Bulky hydrophobic residues; often buried or involved in stacking interactions.

Sulphur (C,M)

Cysteine can form disulfide bonds; methionine is rarely involved in cross-links.

Basic (K,R,H)

Positively charged at physiological pH. High in DNA-binding proteins.

Acidic (B,D,E,N,Q,Z)

Negatively charged or amidated residues. D and E are fully charged at pH 7.

Aliphatic hydroxyl (S,T)

Common phosphorylation targets; also involved in hydrogen bonding.

tRNA synthetase class I (Z,E,Q,R,C,M,V,I,L,Y,W)

Charged by class I aminoacyl-tRNA synthetases.

tRNA synthetase class II (B,G,A,P,S,T,H,D,N,K,F)

Charged by class II aminoacyl-tRNA synthetases.

🔬 Applications

Comparing amino acid composition between protein families or organisms
Estimating hydrophobicity and charge properties before wet-lab work
Checking for unusual amino acid distributions in designed or synthetic sequences
Identifying proteins likely to be membrane-associated (high aliphatic/aromatic content)
Verifying that a translated sequence has the expected stop codon or composition

⚠️ Common Mistakes & Warnings

Degenerate codes are counted

B (Asp or Asn), X (any residue), and Z (Glu or Gln) are retained and counted separately.
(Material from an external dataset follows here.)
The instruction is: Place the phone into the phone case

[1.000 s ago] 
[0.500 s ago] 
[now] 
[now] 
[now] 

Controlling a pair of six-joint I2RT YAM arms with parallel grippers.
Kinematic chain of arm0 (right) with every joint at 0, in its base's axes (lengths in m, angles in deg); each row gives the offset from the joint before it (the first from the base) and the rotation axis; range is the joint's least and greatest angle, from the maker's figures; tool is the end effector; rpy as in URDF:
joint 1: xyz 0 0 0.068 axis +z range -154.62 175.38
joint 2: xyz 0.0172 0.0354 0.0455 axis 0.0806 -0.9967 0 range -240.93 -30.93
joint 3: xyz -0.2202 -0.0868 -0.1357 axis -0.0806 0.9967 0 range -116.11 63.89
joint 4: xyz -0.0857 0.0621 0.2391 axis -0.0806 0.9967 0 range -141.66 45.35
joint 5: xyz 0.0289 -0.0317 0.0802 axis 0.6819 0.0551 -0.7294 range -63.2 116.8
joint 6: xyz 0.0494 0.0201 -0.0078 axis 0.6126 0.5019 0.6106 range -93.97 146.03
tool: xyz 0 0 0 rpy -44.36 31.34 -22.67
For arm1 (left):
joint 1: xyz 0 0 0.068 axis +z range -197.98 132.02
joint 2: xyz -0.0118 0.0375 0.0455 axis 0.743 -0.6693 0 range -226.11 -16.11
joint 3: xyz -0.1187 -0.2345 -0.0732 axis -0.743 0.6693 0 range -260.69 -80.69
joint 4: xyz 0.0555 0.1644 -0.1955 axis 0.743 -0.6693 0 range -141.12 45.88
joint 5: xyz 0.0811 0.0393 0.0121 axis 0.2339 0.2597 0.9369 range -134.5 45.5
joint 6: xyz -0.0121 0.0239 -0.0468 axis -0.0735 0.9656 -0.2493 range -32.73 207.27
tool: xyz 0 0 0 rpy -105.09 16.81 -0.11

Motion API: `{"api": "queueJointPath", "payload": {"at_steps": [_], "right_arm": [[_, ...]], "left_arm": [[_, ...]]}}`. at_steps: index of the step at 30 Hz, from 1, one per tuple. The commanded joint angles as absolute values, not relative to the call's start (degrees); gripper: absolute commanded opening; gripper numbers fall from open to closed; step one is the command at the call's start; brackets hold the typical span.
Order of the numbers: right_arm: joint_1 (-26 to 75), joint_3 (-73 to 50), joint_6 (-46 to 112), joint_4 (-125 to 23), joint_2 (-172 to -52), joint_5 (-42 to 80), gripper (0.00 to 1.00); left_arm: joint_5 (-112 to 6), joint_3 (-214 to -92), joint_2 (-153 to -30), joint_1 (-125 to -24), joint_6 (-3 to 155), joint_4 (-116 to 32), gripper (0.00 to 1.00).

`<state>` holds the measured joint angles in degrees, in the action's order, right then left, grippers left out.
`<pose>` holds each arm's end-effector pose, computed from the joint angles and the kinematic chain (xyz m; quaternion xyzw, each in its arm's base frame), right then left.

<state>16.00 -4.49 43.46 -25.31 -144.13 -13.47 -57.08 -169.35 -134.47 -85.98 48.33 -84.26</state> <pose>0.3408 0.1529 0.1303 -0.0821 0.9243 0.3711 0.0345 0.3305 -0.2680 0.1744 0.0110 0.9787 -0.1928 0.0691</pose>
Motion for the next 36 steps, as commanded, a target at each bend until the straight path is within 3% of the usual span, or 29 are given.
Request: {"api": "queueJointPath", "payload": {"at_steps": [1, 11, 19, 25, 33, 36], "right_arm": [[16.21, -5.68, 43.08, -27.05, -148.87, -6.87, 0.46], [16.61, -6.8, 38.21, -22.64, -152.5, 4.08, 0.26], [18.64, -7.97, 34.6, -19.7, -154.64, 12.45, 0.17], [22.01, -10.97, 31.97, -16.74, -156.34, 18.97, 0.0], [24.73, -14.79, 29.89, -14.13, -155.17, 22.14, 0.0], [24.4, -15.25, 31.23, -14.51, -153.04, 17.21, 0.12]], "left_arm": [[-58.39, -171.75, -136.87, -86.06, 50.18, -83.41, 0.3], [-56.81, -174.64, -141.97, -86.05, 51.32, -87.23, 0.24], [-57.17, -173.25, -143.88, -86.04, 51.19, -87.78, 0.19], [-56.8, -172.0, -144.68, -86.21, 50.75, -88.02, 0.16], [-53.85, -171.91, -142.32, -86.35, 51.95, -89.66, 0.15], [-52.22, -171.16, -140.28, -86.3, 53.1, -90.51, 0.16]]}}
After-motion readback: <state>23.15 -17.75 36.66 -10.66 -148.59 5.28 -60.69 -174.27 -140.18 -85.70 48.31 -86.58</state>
They are also included in the acidic group (B, D, E, N, Q, Z). Sequences from automated pipelines may contain X residues that inflate group counts.

Non-standard characters stripped before counting

Digits, whitespace, gap characters, stop codons (*), and any letter not in the standard 20 + B/X/Z set are removed before statistics are calculated. The reported length reflects the cleaned sequence.
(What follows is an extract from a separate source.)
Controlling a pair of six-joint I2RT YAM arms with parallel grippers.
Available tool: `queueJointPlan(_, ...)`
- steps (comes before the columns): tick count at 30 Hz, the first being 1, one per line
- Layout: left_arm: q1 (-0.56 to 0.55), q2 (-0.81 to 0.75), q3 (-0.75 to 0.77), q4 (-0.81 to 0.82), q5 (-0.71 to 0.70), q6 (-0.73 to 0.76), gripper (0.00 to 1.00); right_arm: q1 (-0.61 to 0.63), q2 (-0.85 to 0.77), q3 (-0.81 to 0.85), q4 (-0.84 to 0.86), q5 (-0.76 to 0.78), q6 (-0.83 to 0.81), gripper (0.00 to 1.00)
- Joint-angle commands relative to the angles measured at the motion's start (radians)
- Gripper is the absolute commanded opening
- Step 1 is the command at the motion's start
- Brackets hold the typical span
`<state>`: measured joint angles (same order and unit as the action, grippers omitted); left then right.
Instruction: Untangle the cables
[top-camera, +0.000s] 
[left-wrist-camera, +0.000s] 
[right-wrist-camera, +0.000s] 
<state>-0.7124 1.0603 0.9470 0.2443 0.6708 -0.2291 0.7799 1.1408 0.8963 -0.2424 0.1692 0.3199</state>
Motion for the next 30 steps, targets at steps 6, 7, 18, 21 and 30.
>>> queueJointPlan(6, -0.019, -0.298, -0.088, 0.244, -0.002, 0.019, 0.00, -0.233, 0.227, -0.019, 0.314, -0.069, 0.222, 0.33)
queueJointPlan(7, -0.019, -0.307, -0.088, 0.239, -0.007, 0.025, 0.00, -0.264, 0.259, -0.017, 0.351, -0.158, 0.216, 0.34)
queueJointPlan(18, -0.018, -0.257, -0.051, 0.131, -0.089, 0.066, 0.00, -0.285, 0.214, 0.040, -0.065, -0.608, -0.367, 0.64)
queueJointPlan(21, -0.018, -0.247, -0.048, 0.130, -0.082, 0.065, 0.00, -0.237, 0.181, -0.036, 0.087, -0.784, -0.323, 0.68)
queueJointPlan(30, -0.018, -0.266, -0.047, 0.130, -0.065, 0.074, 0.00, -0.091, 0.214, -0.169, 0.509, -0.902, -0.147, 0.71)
❓ Frequently Asked Questions

Why are B, X, and Z included?

These are standard IUPAC degenerate amino acid codes that appear in sequences downloaded from databases. B represents Asp or Asn, Z represents Glu or Gln, and X represents any amino acid. They are counted separately so you can see how many ambiguous residues your sequence contains.
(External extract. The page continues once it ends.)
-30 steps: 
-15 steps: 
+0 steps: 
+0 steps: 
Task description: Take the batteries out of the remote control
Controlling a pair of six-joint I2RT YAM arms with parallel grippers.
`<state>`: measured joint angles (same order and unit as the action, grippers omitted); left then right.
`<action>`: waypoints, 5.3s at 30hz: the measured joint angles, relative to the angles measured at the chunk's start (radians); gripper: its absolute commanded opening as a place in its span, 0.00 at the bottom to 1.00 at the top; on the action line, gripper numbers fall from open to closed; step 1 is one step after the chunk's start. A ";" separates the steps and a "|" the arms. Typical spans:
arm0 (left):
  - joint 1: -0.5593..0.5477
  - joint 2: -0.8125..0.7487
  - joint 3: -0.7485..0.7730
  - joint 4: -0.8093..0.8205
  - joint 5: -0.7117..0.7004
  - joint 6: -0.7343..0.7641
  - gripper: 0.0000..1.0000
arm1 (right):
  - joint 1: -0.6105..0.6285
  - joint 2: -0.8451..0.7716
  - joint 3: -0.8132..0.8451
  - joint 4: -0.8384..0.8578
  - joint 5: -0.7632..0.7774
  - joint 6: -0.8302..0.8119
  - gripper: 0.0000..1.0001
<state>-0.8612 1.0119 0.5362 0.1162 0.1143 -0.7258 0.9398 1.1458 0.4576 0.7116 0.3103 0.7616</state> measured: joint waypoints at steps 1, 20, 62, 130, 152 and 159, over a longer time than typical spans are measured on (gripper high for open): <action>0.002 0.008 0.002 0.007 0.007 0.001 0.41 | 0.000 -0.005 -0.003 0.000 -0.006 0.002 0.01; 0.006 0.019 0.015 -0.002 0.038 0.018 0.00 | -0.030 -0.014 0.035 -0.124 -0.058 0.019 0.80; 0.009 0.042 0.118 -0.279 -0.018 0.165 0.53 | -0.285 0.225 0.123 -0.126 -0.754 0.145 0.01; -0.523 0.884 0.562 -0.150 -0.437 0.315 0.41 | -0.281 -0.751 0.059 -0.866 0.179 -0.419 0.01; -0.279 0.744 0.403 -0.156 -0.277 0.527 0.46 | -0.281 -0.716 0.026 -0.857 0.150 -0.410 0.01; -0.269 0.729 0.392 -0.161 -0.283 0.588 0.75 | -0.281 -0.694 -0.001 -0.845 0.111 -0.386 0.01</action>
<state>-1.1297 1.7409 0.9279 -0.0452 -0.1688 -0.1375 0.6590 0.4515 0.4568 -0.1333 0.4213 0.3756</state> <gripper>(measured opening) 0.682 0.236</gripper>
Do the group percentages add up to 100%?

No. Group categories are not mutually exclusive and are not designed to sum to 100%. For example, Trp (W) appears in both the Aromatic group and tRNA synthetase class I. Individual residue percentages sum to 100% (excluding B, X, Z if they are absent).

What is the tRNA synthetase classification based on?

Aminoacyl-tRNA synthetases (aaRS) are divided into two classes based on their active site architecture. Class I enzymes have a Rossmann fold and typically aminoacylate the 2′-OH of the terminal adenosine; class II enzymes have a seven-stranded antiparallel β-sheet and aminoacylate the 3′-OH.